Hört auf mit den Kinderkategorien!

Meine Sicht: Rainer Rutz über die Rückkehr zum Regelbetrieb an Berlins Schulen

  • Rainer Rutz
  • Lesedauer: 2 Min.

Es wirkt etwas bizarr. Auf der einen Seite warnt Berlins Vizesenatschefin Ramona Pop (Grüne) auf der Senatspressekonferenz am Dienstag angesichts der beschlossenen Lockerungen im Alltag eindringlich vor der Bildung von Menschentrauben und appelliert: »Ich bitte darum, das tunlichst zu unterlassen.« Auf der anderen Seite feiern sich ihre Parteifreundinnen dafür, ordentlich viel Druck gemacht zu haben, damit ebenjene Traubenbildung ab kommender Woche in den Klassenräumen der Hauptstadt wieder möglich ist. Gut, an den Schulen gilt weiterhin Masken- und Testpflicht. Ginge es nach besonders hartgesottenen Lockerern wäre auch das perdu.

Tatsächlich waren es indes auch weniger die wahlkämpfenden Grünen (im Schulterschluss mit der angeschlagenen SPD-Spitzenkandidatin Franziska Giffey), die den bisherigen Wechselunterricht zu Fall gebracht haben, sondern die entsprechenden Entscheidungen des Verwaltungsgerichts. Aber geschenkt. So oder so darf gefragt werden, welchen Nutzen die Schülerinnen und Schüler aus den verbleibenden elf Tagen im Vollbetrieb ziehen sollen. Für einen etwaigen Bildungserfolg hat das keine Bedeutung. Das Schuljahr ist de facto durch. Entlastung bringt der Schritt zuvorderst den sehr vielen Familien, die auf dem Zahnfleisch kriechen, keine Frage.

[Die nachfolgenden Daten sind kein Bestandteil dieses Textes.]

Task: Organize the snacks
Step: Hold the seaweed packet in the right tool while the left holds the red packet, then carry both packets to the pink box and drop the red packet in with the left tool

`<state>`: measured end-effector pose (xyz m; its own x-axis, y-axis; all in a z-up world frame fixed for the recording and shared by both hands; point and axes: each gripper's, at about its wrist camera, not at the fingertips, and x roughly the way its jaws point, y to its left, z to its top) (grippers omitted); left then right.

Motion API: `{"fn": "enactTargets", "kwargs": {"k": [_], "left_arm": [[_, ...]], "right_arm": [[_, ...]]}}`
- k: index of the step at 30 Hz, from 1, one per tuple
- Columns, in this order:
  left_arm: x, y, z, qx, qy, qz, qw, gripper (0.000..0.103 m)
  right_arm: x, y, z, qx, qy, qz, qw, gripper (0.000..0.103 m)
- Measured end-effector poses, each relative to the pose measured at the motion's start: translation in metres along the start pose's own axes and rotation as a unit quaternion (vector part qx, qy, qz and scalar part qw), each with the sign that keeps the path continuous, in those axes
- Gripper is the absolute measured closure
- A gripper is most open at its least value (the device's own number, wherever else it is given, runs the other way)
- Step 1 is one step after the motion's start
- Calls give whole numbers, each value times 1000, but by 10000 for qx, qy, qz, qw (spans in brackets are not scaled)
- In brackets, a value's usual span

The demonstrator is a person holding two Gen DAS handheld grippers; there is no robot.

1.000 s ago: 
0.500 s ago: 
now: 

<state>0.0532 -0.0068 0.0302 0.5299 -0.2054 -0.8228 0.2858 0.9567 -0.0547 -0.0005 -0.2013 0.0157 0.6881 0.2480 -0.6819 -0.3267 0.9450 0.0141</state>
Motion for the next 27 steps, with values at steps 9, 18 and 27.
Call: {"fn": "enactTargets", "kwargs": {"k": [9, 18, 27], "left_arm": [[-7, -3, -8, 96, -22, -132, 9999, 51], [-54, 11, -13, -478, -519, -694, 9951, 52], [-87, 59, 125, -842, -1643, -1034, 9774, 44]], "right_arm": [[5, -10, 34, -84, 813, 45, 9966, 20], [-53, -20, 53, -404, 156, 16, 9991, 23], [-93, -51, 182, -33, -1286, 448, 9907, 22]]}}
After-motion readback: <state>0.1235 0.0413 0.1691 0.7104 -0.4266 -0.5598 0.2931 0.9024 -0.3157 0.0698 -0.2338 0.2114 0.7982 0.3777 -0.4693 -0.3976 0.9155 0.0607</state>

Das generelle Problem ist, dass bei Schülerinnen und Schülern - und so auch hier - zu häufig in Kinderkategorien gedacht wird. Sowohl bei den Grünen als auch bei Ex-Familienministerin Giffey, die zuletzt bevorzugt vor einem putzigen roten Gartenhäuschen mit putziger roter Gießkanne für sich warb. Aus dem Blick verloren werden dabei die Schülerinnen und Schüler, die aus dem Kinderalter raus sind. Die keine Rundumbetreuung brauchen. Die auch nicht mehr mit einem schulischen Zoobesuch bespaßt werden wollen. Die - teilweise wenigstens - auch mit dem Homeschooling wesentlich besser zurechtkommen als die Jüngeren.

Und doch sollen jetzt auch die Jugendlichen sechs Stunden und mehr am Tag zurück in die in der Regel zu engen Klassenräume. Wenn das also eh schon alles wumpe ist, dann bitte aber sich hinterher nicht schon wieder beschweren über Teenager, die in den Sommerferien nachts in den Parks die Sau rauslassen.